On Tue, Jun 16, 2026 at 05:15:13PM +1000, Gavin Shan wrote:
>
> On 6/16/26 4:17 PM, Michael S. Tsirkin wrote:
> > On Tue, Jun 16, 2026 at 03:25:51PM +1000, Gavin Shan wrote:
> > > All ram device regions were turned to be indirectly accessible by commit
> > > 4a2e242bbb ("memory: Don't use memcpy for ram_device regions"). This leads
> > > to guest hang on attempt to build 'cuda-samples' as reported by Julia. The
> > > guest is started by the following command lines, with GH100 GPU card
> > > passed
> > > from the host.
> > >
> > > host$ lspci | grep GH100
> > > 0009:01:00.0 3D controller: NVIDIA Corporation GH100 [GH200 120GB /
> > > 480GB] (rev a1)
> > > host$ /home/sandbox/gavin/qemu.main/build/qemu-system-aarch64
> > > \
> > > -machine virt,gic-version=host,ras=on,highmem-mmio-size=4T
> > > \
> > > -accel kvm -cpu host -smp cpus=48 -m size=8G
> > > \
> > > -drive file=/home/gavin/sandbox/images/disk.qcow2,if=none,id=d0
> > > \
> > > -device virtio-blk-pci,id=vb0,bus=pcie.0,drive=d0,num-queues=4
> > > \
> > > -device vfio-pci-nohotplug,host=0009:01:00.0,bus=pcie.1.0
> > > :
> > > guest$ cd cuda-samples/build
> > > guest$ make -j 20 clean
> > > guest$ make -j 20
> > > :
> > > [ 54%] Linking CUDA executable graphMemoryNodes
> > > [ 54%] Built target graphMemoryNodes
> > > <no more output afterwards, guest becomes frozen here>
> > >
> > > guest$ qemu-system-aarch64: virtio: bogus descriptor or out of
> > > resources
> > > [ 555.814025] virtio_blk virtio0: [vda] new size: 268435456 512-byte
> > > logical blocks (137 GB/128 GiB)
> > >
> > > When the GPU's driver (NVidia open driver) is loaded on guest bootup,
> > > the memory blocks residing in the PCI BAR#4 of the GH100 GPU card can
> > > be presented to the guest through memory hot-add. The page cache can
> > > then be allocated from the hot added memory blocks when cuda-samples
> > > is being built. Afterwards, the page cache is sent to QEMU's virtio-blk
> > > device as part of the DMA request, the bounce buffer has to be used to
> > > accomodate the request as the corresponding memory region (MemoryRegion)
> > > is an indirectly accessible ram device region in qemu.

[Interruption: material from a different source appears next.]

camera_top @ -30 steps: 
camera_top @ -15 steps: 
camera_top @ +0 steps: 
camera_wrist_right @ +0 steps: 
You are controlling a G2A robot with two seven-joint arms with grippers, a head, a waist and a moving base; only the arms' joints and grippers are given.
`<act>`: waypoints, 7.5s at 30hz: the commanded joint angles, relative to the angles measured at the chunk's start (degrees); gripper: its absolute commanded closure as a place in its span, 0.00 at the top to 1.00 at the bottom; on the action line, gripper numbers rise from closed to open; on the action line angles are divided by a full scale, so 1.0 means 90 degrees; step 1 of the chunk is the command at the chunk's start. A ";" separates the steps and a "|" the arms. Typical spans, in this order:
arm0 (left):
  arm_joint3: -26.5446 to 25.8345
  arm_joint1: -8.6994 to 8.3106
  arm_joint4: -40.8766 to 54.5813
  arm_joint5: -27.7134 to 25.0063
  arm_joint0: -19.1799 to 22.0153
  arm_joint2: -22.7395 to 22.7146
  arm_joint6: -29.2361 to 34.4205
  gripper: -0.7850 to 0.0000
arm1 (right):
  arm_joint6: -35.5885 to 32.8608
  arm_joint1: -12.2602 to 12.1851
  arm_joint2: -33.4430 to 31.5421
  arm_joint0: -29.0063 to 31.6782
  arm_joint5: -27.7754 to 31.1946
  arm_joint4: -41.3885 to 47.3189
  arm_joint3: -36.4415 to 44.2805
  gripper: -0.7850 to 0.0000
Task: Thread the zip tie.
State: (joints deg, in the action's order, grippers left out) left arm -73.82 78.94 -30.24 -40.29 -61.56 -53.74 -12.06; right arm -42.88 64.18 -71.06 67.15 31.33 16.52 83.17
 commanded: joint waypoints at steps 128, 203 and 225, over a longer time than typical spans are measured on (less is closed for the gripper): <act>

However, the max
> > > bounce bufer size is only 4096 bytes by default and that is exhausted
> > > quickly, leading to a reset on the virtio-blk device and frozen guest
> > > eventually.
> > >
> > > QEMU
> > > ====
> > > virtio_blk_handle_output
> > > virtio_blk_handle_vq
> > > virtio_blk_get_request
> > > virtqueue_pop
> > > virtqueue_split_pop
> > > virtqueue_map_desc
> > > address_space_map
> > > memory_access_is_direct # Return false
> > > memory_region_supports_direct_access
> > >
> > > (qemu) info mtree
> > > memory-region: pci_bridge_pci
> > > 0000000000000000-ffffffffffffffff (prio 0, container): pci_bridge_pci
> > > 0000042000000000-0000043fffffffff (prio 1, i/o): 0009:01:00.0 base
> > > BAR 4
> > > 0000042000000000-0000043fffffffff (prio 0, i/o): 0009:01:00.0
> > > BAR 4
> > > 0000042000000000-000004379fffffff (prio 0, ramd): 0009:01:00.0
> > > BAR 4 mmaps[0]
> > >
> > > This adds qemu_ram_{copy, move}() and replaces {memcpy, memmove}() with
> > > them in the ram device memory region accessors, similar to what's done
> > > in commit 4a2e242bbb so that the issue (MMIO access instructions were
> > > optimized to SSE instructions) covered by that commit is fixed. This
> > > makes 'ram_device_mem_ops' redundant, paving the way to revert that
> > > commit to make ram device region directly accessible again in the next
> > > patch.
> > >
> > > Reported-by: Julia Graham <[email protected]>
> > > Suggested-by: Michael S. Tsirkin <[email protected]>
> > > Suggested-by: Peter Xu <[email protected]>
> > > Suggested-by: Richard Henderson <[email protected]>
> > > Suggested-by: Peter Maydell <[email protected]>
> > > Signed-off-by: Gavin Shan <[email protected]>
> > > ---
> > > v3: Documentation for qemu_ram_{copy, move} (Peter/Michael)
> > > Support qemu_ram_move() for overlapped src/dest (Richard)
> > > Use {memcpy, memmove} if step is 16-bytes or more (Michael)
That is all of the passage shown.